▶ [Exercise description]
Only one stretch of the listing below is wanted. Begin at the line that has "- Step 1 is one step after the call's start", stop after the line that has "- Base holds", and repeat every line in between exactly.

═════ Data records

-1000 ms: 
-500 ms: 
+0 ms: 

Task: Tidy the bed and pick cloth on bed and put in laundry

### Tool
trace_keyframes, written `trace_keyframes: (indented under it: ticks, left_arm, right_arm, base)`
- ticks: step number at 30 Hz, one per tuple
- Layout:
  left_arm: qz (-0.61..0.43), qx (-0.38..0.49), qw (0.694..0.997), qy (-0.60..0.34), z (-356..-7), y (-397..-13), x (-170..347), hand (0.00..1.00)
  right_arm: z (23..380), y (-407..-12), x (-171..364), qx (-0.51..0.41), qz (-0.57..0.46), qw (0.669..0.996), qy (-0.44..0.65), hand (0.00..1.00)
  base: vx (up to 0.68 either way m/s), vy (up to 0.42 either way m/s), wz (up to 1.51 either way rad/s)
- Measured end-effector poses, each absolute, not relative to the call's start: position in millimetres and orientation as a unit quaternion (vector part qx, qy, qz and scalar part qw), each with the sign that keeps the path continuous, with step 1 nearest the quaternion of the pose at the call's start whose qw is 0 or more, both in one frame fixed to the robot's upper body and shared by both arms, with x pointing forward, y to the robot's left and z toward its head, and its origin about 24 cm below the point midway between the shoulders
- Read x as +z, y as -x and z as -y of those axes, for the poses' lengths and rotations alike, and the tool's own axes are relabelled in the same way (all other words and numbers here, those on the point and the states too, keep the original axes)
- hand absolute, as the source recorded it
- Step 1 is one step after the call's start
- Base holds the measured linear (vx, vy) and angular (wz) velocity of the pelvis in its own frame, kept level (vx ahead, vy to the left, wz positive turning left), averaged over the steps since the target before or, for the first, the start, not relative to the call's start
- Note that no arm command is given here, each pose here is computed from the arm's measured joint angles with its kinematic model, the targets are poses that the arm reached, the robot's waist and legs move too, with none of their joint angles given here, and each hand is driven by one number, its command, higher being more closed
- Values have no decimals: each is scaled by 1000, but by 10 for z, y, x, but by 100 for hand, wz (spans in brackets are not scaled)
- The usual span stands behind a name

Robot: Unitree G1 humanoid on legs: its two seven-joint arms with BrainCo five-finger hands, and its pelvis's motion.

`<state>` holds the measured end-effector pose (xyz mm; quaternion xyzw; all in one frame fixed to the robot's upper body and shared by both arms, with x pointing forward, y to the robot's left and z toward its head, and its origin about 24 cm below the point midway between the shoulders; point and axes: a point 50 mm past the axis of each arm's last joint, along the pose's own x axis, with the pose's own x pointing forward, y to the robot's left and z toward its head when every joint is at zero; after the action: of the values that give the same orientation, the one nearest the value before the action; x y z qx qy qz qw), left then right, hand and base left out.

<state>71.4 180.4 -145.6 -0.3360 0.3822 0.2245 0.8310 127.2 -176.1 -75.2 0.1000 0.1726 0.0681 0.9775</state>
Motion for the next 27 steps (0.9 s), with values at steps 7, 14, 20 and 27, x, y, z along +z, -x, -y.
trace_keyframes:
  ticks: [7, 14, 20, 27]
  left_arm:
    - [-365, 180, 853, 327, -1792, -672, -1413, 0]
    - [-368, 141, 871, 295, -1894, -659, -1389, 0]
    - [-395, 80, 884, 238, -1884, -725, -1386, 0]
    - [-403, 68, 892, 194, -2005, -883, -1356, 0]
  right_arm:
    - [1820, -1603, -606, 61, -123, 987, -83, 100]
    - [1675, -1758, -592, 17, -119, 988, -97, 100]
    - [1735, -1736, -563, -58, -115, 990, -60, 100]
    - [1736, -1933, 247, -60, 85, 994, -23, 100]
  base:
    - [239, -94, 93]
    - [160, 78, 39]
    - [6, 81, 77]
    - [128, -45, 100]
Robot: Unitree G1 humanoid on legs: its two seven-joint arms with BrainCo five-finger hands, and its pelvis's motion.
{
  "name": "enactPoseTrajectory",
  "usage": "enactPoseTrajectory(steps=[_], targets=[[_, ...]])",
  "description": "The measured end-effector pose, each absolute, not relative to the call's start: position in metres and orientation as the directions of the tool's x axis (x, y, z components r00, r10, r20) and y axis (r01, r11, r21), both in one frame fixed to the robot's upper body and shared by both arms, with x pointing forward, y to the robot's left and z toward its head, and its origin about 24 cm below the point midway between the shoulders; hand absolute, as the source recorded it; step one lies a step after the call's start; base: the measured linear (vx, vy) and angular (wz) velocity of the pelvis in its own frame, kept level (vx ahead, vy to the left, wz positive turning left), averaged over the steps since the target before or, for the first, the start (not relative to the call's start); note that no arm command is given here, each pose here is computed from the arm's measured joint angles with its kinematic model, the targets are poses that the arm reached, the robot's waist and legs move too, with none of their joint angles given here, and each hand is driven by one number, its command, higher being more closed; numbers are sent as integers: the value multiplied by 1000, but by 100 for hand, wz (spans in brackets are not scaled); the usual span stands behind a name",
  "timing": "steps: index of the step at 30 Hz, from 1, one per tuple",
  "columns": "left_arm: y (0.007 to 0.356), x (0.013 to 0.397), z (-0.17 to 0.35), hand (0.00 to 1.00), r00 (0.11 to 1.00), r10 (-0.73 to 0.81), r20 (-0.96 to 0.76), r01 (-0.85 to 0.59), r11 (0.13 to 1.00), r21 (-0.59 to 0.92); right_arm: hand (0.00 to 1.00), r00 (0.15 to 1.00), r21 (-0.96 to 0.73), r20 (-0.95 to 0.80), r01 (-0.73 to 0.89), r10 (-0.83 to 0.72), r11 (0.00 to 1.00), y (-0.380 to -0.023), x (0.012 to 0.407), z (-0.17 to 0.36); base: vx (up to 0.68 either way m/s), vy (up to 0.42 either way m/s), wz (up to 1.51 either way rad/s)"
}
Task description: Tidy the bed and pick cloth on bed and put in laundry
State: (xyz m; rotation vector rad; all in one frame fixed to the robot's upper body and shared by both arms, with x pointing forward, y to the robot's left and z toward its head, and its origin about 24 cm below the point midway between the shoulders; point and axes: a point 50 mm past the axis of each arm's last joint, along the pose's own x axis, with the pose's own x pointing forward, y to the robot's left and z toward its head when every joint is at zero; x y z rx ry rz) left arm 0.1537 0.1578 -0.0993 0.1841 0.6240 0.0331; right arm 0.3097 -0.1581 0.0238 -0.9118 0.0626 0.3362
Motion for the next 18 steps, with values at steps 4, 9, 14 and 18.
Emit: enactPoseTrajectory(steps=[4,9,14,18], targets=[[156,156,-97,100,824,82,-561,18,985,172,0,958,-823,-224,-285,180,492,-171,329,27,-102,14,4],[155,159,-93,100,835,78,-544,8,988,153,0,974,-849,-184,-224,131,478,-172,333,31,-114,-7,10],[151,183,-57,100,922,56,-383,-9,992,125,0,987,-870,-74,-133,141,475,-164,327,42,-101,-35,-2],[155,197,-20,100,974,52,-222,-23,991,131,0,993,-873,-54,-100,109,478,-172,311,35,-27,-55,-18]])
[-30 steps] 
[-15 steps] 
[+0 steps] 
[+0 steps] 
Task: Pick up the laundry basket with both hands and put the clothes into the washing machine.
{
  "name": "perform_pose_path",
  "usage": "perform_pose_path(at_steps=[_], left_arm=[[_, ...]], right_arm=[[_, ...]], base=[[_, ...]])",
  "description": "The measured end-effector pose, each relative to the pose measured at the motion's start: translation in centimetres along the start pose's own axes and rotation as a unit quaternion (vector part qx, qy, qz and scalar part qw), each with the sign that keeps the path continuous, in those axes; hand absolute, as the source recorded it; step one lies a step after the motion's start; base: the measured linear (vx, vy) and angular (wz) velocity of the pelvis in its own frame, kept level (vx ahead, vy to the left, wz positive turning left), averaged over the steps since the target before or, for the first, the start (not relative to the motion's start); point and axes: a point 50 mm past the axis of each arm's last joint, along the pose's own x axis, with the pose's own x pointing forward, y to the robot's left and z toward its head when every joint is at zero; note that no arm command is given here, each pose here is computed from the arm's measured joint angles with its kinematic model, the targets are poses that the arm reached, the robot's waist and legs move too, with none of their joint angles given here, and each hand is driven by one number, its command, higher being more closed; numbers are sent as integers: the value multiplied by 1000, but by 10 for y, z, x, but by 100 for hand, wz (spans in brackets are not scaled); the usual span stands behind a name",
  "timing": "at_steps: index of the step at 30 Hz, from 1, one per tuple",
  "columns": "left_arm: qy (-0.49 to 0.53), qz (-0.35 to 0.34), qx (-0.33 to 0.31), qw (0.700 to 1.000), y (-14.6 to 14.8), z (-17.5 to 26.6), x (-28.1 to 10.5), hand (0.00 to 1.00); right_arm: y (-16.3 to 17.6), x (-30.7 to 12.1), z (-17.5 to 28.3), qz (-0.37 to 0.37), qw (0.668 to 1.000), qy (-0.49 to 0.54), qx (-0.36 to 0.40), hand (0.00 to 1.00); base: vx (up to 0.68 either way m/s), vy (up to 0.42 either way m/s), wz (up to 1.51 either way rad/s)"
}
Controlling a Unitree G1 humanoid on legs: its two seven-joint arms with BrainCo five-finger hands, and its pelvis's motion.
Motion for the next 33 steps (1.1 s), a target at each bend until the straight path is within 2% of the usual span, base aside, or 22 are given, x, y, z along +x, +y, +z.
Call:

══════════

▶ [Exercise solution]
- Step 1 is one step after the call's start
- Base holds the measured linear (vx, vy) and angular (wz) velocity of the pelvis in its own frame, kept level (vx ahead, vy to the left, wz positive turning left), averaged over the steps since the target before or, for the first, the start, not relative to the call's start

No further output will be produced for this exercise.